History of the Peloponnesian War

Thucydides

Thucydides. The English works of Thomas Hobbes of Malmesbury. Hobbes, Thomas. translator. London: John Bohn, 1843.

Upon audience of these ambassadors the Lacedaemonians concluded to send out a colony, both intending the reparation of the injuries done to the Trachinians and to the Dorians and conceiving withal that the town would stand very commodiously for their war with the Athenians, inasmuch as they might thereby have a navy ready, where the passage was but short, against Euboea; and it would much further their conveyance of soldiers into Thrace. And they had their mind wholly bent to the building of the place. First, therefore, they asked counsel of the oracle in Delphi.

And the oracle having bidden them do it, they sent inhabitants thither, both of their own people and of the neighbours about them, and gave leave also to any that would to go thither out of the rest of Greece, save only to the Ionians, Achaeans, and some few other nations. The conductors of the colony were three Lacedaemonians, Leon, Alcidas, and Damagon.

Who, taking it in hand, built the city which is now called Heracleia from the very foundation, being distant from Thermopylae forty furlongs and from the sea twenty. Also they made houses for galleys to lie under, beginning close to Thermopylae against the very strait, to the end to have them the more defensible.

The Athenians, when this city was peopled, were at first afraid and thought it to be set up especially against Euboea; because from thence to Cenaeum, a promontory of Euboea, the passage is but short. But it fell out afterwards otherwise than they imagined; for they had no great harm by it, the reason whereof was this.

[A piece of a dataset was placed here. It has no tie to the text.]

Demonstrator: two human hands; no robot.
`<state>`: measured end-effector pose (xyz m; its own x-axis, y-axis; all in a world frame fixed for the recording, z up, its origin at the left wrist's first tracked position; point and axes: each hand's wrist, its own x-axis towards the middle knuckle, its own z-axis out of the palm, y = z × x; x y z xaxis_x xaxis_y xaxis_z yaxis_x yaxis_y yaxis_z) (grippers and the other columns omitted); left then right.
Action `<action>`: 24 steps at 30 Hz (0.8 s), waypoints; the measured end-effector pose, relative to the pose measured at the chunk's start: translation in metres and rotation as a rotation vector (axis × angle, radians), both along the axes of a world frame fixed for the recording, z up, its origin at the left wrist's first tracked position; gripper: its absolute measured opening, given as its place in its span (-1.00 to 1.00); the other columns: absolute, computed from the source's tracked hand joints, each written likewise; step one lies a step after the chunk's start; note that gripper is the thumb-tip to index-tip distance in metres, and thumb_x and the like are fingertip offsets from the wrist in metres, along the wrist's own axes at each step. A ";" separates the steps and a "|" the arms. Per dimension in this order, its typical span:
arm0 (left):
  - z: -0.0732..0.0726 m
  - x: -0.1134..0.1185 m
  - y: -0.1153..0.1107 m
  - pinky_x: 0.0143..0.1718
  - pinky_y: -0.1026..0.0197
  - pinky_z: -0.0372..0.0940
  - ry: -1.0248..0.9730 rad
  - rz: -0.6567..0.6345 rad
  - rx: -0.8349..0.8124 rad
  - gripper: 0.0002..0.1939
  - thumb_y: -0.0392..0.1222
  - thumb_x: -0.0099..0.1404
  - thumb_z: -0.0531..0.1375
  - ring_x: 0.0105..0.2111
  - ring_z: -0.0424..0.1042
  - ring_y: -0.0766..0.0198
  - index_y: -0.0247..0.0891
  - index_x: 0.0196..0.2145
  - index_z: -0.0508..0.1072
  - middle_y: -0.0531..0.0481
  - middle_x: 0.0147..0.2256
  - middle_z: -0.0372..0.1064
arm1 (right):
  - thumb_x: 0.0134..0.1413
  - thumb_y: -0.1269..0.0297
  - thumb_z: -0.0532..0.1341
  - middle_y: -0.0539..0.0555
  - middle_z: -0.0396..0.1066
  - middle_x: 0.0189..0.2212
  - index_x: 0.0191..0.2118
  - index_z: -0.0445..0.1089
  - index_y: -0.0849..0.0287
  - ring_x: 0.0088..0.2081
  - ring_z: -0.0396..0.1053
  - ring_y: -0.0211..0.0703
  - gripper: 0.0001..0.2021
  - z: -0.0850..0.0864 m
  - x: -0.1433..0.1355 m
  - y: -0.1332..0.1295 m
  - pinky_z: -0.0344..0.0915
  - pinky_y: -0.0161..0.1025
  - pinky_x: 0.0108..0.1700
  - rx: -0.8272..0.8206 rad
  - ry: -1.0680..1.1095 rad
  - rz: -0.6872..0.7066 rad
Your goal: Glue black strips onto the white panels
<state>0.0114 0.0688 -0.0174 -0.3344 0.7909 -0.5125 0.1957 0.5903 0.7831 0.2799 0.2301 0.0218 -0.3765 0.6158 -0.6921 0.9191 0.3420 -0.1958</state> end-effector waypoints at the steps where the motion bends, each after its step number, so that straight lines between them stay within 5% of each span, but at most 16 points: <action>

That the Thessalians, who had the towns of those parts in their power and upon whose ground it was built, afflicted these new planters with a continual war till they had worn them out, though they were many indeed in the beginning. For being the foundation of the Lacedaemonians, everyone went thither boldly, conceiving the city to be an assured one. And chiefly the governors themselves, sent hither from Lacedaemon, undid the business and dispeopled the city by fighting most men away, for that they governed severely and sometimes also unjustly, by which means their neighbours more easily prevailed against them.